離婚を言われると、「自分は悪くない」という主張を繰り返す人もいます。

(4)攻撃的になる

プライドの高い高学歴夫に多いのですが、さまざまな理論をこねくり回し、「子どもが不幸になってもいいのか」「母親失格だ」「おれに反抗していいと思っているのか」といった具合に、妻を攻撃するようになります。アスペルガー夫は、相手の気持ちを想像したり、行間を読むことが苦手ですが、一方的に主張するのは得意なのです。

激高した結果、妻に暴力をふるうこともあります。

 

  カサンドラ症候群の問題

アスペルガー夫との夫婦生活による心的ストレスから、妻の精神状態にマイナスの心的症状が起きる状態を、カサンドラ症候群といいます。

睡眠障害や抑うつ状態、自己肯定感の低下などの症状が現れます。

 

  アスペルガー夫との離婚協議

離婚協議の基本は夫婦で話し合うことですが、夫がアスペルガーの場合、話が進まないことがあります。

家族や友人が間に入って話し合いをしても合意を得ることは難しく、口が立つ夫に周りが飲み込まれてしまうこともあるでしょう。このような場合は、第三者を交えた話し合いの機会を模索しましょう。

(1)家庭裁判所

家庭裁判所というと、ハードルが高いように思われるかもしれませんが、そんなことはありません。管轄の家庭裁判所に、離婚調停を申し立てたい旨を伝えてみましょう。

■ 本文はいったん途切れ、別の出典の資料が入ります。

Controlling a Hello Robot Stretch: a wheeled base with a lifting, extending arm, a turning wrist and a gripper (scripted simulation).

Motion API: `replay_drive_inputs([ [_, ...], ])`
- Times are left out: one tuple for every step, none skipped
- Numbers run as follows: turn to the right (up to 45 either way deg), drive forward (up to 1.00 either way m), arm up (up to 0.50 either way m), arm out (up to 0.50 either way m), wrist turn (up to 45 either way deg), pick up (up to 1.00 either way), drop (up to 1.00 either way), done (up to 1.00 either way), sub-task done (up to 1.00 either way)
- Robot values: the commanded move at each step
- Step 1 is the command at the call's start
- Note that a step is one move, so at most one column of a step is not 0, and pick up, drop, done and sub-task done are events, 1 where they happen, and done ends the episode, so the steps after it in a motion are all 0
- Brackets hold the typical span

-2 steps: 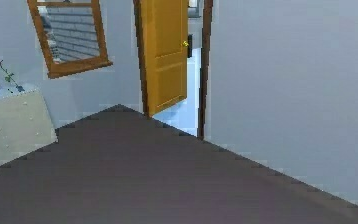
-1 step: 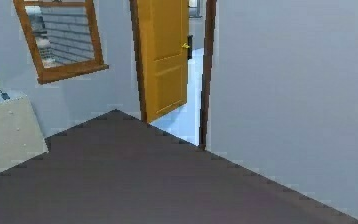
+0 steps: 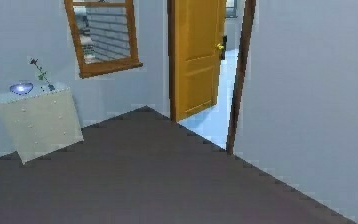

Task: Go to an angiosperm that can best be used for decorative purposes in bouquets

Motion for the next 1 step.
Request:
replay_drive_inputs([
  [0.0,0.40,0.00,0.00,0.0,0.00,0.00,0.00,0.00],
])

妻からの離婚協議の申し出に対して、これまでだんまりを決め込んでいた夫も、裁判所からの呼び出しであれば、応じてくれる場合があります。

(2)弁護士に依頼する

法的な専門家が自分の味方となって戦ってくれることが最大の強みです。

弁護士報酬が高いことが」デメリットですが、経験値の高いプロが間に入ってくれれば、問題解決の可能性は高まります。

(3)ADR(民間調停)やNPO団体などを使う

ADRは民間の調停機関です。平日夜間や休日の利用や、オンラインの調停が可能であるという利便性がメリットです。

また、家裁の調停委員と異なり、弁護士をはじめとする専門家が調停人を務める点も大きな違いです。費用は弁護士報酬と比べると格安ですが、大抵は解決までに数万円かかります。ADRの費用の一部負担をしてくれる自治体もあるので、相談してみてください。

また、NPO団体やボランティア団体に相談するのも有効な手段になります。弁護士の紹介に応じてくれる団体もあるので、一度相談してみるのもありでしょう。